+++ SOURCE INFORMATION

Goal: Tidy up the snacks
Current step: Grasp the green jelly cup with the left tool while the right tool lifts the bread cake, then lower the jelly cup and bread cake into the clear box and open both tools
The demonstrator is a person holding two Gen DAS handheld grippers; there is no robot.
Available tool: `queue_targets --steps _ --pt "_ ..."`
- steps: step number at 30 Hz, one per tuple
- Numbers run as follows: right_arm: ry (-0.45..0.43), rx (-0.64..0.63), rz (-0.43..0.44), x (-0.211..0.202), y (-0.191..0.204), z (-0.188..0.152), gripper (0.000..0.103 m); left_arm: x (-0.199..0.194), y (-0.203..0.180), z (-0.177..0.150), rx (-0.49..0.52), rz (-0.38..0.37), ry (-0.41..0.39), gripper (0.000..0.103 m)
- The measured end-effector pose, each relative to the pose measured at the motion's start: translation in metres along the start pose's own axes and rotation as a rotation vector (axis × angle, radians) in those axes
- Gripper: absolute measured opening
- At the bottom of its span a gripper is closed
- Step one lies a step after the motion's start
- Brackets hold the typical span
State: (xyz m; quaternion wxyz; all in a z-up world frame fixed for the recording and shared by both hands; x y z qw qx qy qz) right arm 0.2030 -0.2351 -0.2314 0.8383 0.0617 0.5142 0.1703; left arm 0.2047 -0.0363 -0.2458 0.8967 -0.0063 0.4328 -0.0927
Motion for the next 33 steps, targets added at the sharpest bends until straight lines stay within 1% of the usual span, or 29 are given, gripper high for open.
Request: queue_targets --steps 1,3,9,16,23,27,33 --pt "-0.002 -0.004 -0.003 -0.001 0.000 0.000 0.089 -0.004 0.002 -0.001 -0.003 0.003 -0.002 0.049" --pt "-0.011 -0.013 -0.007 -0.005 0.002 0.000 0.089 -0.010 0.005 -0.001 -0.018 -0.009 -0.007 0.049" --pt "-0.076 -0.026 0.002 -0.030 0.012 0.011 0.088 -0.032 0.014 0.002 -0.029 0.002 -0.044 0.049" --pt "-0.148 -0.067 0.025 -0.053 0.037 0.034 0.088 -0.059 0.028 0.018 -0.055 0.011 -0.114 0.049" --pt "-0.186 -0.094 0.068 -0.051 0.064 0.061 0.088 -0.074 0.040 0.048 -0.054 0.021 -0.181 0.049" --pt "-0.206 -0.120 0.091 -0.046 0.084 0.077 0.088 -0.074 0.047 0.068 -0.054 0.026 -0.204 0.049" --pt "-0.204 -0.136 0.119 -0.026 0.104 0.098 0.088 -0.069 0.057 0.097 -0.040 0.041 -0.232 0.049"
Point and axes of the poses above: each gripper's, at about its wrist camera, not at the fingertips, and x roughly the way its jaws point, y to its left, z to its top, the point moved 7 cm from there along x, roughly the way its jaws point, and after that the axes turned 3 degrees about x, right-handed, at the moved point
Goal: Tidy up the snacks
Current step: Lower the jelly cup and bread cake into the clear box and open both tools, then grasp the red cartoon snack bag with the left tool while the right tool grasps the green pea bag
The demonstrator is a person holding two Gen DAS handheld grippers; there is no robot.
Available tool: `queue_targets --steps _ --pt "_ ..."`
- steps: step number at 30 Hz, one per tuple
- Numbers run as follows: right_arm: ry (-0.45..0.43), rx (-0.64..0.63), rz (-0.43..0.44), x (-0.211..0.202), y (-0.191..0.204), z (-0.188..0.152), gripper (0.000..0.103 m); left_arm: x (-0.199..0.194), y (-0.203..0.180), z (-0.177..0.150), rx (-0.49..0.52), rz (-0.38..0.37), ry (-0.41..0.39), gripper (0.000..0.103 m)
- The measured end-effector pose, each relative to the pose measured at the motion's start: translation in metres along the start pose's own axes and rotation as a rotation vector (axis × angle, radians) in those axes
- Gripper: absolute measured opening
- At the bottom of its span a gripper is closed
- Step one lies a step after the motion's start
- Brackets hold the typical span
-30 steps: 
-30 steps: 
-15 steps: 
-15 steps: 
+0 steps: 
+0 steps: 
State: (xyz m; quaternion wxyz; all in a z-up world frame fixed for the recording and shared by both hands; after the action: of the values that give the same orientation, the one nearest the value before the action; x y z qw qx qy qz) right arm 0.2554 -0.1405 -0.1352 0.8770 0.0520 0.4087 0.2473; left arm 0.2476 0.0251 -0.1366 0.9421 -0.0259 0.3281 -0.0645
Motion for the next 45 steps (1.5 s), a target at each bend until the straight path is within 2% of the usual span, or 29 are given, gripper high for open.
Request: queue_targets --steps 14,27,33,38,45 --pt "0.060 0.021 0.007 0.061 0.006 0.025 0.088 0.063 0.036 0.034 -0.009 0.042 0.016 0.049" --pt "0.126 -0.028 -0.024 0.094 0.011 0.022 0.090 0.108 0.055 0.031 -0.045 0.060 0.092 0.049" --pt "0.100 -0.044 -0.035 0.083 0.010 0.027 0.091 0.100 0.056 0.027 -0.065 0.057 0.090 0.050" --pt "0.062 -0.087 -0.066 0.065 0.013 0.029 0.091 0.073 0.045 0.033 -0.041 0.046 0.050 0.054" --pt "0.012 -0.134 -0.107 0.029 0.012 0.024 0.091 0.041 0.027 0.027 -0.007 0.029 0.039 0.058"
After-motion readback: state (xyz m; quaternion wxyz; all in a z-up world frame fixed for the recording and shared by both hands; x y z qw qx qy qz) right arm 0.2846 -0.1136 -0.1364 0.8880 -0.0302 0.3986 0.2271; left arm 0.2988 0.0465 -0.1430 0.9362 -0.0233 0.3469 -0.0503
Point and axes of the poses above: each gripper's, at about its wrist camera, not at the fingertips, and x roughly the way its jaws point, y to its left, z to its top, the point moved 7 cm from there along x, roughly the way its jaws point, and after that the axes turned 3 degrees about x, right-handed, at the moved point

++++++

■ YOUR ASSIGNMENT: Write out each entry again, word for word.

■ REPLY:
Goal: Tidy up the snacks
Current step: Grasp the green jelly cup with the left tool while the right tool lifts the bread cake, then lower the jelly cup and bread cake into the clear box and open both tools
The demonstrator is a person holding two Gen DAS handheld grippers; there is no robot.
Available tool: `queue_targets --steps _ --pt "_ ..."`
- steps: step number at 30 Hz, one per tuple
- Numbers run as follows: right_arm: ry (-0.45..0.43), rx (-0.64..0.63), rz (-0.43..0.44), x (-0.211..0.202), y (-0.191..0.204), z (-0.188..0.152), gripper (0.000..0.103 m); left_arm: x (-0.199..0.194), y (-0.203..0.180), z (-0.177..0.150), rx (-0.49..0.52), rz (-0.38..0.37), ry (-0.41..0.39), gripper (0.000..0.103 m)
- The measured end-effector pose, each relative to the pose measured at the motion's start: translation in metres along the start pose's own axes and rotation as a rotation vector (axis × angle, radians) in those axes
- Gripper: absolute measured opening
- At the bottom of its span a gripper is closed
- Step one lies a step after the motion's start
- Brackets hold the typical span
State: (xyz m; quaternion wxyz; all in a z-up world frame fixed for the recording and shared by both hands; x y z qw qx qy qz) right arm 0.2030 -0.2351 -0.2314 0.8383 0.0617 0.5142 0.1703; left arm 0.2047 -0.0363 -0.2458 0.8967 -0.0063 0.4328 -0.0927
Motion for the next 33 steps, targets added at the sharpest bends until straight lines stay within 1% of the usual span, or 29 are given, gripper high for open.
Request: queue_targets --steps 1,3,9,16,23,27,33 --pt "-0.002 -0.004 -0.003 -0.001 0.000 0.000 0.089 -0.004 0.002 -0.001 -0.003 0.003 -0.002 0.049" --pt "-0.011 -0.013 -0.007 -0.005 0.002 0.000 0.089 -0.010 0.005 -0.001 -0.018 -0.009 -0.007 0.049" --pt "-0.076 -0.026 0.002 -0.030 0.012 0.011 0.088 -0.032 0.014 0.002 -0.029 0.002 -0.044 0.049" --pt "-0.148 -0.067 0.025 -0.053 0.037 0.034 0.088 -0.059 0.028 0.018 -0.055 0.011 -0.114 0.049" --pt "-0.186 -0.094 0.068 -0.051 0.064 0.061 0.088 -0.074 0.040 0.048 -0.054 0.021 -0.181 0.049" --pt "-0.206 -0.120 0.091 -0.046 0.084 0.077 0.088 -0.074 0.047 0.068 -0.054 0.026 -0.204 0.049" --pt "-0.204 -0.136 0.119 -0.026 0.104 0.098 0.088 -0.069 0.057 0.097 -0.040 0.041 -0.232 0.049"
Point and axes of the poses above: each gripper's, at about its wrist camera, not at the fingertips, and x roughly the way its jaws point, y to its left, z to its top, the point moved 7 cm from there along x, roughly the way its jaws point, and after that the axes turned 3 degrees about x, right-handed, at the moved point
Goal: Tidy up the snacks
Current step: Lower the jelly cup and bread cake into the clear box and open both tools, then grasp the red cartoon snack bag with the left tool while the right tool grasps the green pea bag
The demonstrator is a person holding two Gen DAS handheld grippers; there is no robot.
Available tool: `queue_targets --steps _ --pt "_ ..."`
- steps: step number at 30 Hz, one per tuple
- Numbers run as follows: right_arm: ry (-0.45..0.43), rx (-0.64..0.63), rz (-0.43..0.44), x (-0.211..0.202), y (-0.191..0.204), z (-0.188..0.152), gripper (0.000..0.103 m); left_arm: x (-0.199..0.194), y (-0.203..0.180), z (-0.177..0.150), rx (-0.49..0.52), rz (-0.38..0.37), ry (-0.41..0.39), gripper (0.000..0.103 m)
- The measured end-effector pose, each relative to the pose measured at the motion's start: translation in metres along the start pose's own axes and rotation as a rotation vector (axis × angle, radians) in those axes
- Gripper: absolute measured opening
- At the bottom of its span a gripper is closed
- Step one lies a step after the motion's start
- Brackets hold the typical span
-30 steps: 
-30 steps: 
-15 steps: 
-15 steps: 
+0 steps: 
+0 steps: 
State: (xyz m; quaternion wxyz; all in a z-up world frame fixed for the recording and shared by both hands; after the action: of the values that give the same orientation, the one nearest the value before the action; x y z qw qx qy qz) right arm 0.2554 -0.1405 -0.1352 0.8770 0.0520 0.4087 0.2473; left arm 0.2476 0.0251 -0.1366 0.9421 -0.0259 0.3281 -0.0645
Motion for the next 45 steps (1.5 s), a target at each bend until the straight path is within 2% of the usual span, or 29 are given, gripper high for open.
Request: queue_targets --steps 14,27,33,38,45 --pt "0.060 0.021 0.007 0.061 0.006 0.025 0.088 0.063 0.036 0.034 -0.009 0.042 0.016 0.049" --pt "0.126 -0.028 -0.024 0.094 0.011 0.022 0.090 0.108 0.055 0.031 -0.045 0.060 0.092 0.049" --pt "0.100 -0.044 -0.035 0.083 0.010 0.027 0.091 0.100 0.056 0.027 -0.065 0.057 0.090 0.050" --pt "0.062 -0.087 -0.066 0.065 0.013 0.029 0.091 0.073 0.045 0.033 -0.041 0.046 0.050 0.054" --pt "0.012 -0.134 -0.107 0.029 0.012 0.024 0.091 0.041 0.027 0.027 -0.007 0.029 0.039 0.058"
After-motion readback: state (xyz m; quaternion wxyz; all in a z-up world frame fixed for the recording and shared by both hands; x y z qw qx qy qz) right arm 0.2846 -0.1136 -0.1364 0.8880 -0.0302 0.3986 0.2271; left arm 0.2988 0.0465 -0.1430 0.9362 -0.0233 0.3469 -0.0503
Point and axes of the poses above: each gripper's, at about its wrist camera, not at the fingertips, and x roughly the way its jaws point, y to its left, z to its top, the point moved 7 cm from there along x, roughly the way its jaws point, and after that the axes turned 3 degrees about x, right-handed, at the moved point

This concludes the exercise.